■ Work to be completed:
Copy each line below that has "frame".

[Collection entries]
◇ ◇ ◇
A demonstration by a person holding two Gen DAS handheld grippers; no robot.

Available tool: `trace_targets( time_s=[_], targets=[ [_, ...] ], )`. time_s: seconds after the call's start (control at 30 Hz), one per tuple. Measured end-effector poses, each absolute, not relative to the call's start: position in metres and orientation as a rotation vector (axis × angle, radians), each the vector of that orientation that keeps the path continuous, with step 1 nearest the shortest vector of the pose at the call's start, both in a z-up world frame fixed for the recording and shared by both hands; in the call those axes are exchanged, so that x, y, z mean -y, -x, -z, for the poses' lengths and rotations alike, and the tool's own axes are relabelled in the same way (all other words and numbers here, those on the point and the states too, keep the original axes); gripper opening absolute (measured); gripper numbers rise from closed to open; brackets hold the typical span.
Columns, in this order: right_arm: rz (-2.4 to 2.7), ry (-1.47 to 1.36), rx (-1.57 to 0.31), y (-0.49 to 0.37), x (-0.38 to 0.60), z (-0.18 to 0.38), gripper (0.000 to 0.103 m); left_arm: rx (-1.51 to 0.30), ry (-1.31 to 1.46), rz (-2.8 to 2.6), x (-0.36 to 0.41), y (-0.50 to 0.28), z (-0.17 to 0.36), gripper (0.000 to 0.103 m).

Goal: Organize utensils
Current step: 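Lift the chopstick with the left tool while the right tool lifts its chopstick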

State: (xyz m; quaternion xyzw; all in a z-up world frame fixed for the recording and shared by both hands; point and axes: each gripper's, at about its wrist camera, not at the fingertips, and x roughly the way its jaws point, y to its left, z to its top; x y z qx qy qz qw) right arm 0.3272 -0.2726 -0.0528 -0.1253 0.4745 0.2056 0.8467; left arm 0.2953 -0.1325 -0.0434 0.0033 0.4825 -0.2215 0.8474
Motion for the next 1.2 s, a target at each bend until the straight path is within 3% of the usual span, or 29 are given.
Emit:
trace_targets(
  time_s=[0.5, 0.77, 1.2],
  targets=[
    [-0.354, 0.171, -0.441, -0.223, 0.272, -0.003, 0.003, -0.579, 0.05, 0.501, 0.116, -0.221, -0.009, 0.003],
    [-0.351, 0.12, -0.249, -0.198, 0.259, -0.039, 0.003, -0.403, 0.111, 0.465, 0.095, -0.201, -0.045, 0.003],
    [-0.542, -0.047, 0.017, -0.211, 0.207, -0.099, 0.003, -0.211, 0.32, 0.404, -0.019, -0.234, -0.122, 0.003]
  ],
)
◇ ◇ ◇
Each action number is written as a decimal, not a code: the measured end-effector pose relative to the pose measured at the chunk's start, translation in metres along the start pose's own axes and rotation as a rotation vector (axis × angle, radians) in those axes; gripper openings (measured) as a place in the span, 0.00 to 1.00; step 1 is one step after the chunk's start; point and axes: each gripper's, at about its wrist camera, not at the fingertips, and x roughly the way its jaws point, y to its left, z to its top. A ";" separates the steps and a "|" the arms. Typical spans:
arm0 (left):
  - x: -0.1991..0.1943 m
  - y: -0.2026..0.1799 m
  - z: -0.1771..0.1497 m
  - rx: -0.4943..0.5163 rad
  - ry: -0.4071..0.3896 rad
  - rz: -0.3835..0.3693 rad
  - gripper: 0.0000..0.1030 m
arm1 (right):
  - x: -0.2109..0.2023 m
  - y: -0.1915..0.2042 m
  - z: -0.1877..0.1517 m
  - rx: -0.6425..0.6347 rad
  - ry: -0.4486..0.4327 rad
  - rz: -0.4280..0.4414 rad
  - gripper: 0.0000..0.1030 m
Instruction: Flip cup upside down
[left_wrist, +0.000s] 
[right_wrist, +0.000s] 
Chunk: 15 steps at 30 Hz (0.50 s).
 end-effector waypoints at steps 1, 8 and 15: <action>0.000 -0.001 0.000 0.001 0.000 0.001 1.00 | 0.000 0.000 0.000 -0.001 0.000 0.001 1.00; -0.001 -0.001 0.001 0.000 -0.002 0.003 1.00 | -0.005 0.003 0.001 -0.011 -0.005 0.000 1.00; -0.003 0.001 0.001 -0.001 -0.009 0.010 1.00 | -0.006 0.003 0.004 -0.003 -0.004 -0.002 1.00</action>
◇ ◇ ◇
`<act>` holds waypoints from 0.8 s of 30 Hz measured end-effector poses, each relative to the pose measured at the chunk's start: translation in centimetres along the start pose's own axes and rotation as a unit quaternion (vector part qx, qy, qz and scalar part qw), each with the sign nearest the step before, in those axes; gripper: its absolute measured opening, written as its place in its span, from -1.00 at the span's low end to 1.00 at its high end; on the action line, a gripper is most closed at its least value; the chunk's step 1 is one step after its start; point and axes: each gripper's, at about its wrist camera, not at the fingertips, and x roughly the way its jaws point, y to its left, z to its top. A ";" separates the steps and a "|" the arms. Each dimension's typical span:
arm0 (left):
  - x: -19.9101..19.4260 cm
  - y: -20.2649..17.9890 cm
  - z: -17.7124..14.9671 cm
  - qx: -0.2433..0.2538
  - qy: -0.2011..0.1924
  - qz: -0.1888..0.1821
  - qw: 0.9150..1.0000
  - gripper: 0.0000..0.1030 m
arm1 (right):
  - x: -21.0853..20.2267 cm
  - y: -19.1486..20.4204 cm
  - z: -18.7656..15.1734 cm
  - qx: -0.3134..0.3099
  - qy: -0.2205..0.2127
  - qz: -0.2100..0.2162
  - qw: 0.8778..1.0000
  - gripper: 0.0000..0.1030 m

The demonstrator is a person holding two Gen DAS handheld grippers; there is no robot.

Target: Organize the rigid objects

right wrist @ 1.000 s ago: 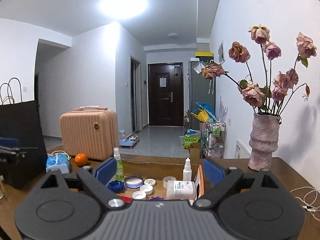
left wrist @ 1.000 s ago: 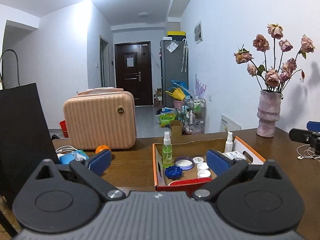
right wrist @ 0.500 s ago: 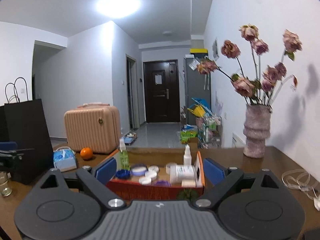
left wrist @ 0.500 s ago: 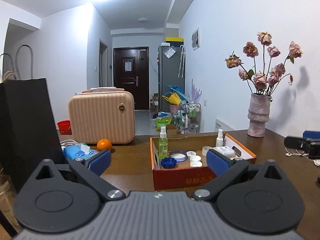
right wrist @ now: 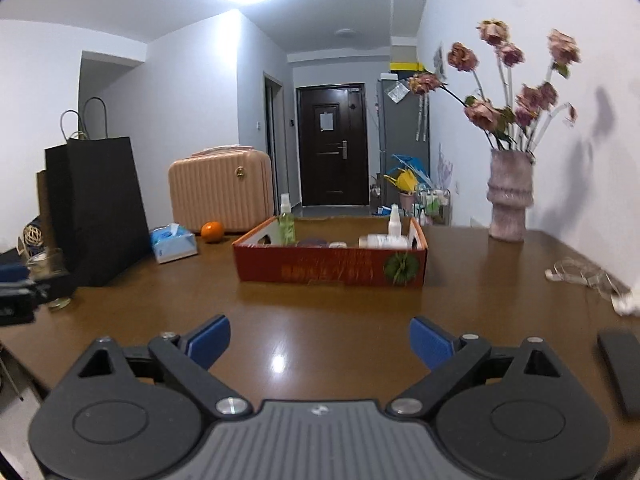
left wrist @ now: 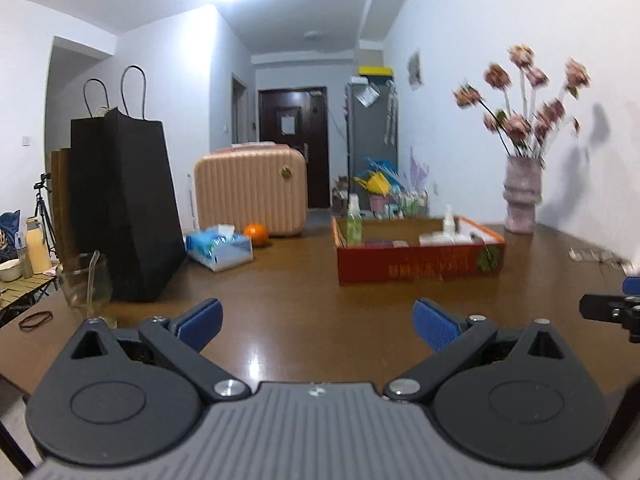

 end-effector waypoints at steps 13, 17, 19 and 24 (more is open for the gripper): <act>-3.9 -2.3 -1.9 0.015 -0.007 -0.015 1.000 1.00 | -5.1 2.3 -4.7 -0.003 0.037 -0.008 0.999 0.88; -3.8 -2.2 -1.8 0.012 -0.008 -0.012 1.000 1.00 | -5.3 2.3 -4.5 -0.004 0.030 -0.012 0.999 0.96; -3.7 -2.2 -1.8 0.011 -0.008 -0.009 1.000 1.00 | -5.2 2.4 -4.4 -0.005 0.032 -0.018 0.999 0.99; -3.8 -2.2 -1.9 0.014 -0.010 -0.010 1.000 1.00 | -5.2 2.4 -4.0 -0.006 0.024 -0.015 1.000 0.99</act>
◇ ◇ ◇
■ Answer box:
Available tool: `trace_targets( time_s=[_], targets=[ [_, ...] ], )`. time_s: seconds after the call's start (control at 30 Hz), one per tuple. Measured end-effector poses, each absolute, not relative to the call's start: position in metres and orientation as a rotation vector (axis × angle, radians), each the vector of that orientation that keeps the path continuous, with step 1 nearest the shortest vector of the pose at the call's start, both in a z-up world frame fixed for the recording and shared by both hands; in the call those axes are exchanged, so that x, y, z mean -y, -x, -z, for the poses' lengths and rotations alike, and the tool's own axes are relabelled in the same way (all other words and numbers here, those on the point and the states too, keep the original axes); gripper opening absolute (measured); gripper numbers rise from closed to open; brackets hold the typical span.
State: (xyz m; quaternion xyzw; all in a z-up world frame fixed for the recording and shared by both hands; point and axes: each gripper's, at about its wrist camera, not at the fingertips, and x roughly the way its jaws point, y to its left, z to its top; x y z qx qy qz qw) right arm 0.3272 -0.2726 -0.0528 -0.1253 0.4745 0.2056 0.8467; left arm 0.2953 -0.1325 -0.0434 0.0033 0.4825 -0.2215 0.8474

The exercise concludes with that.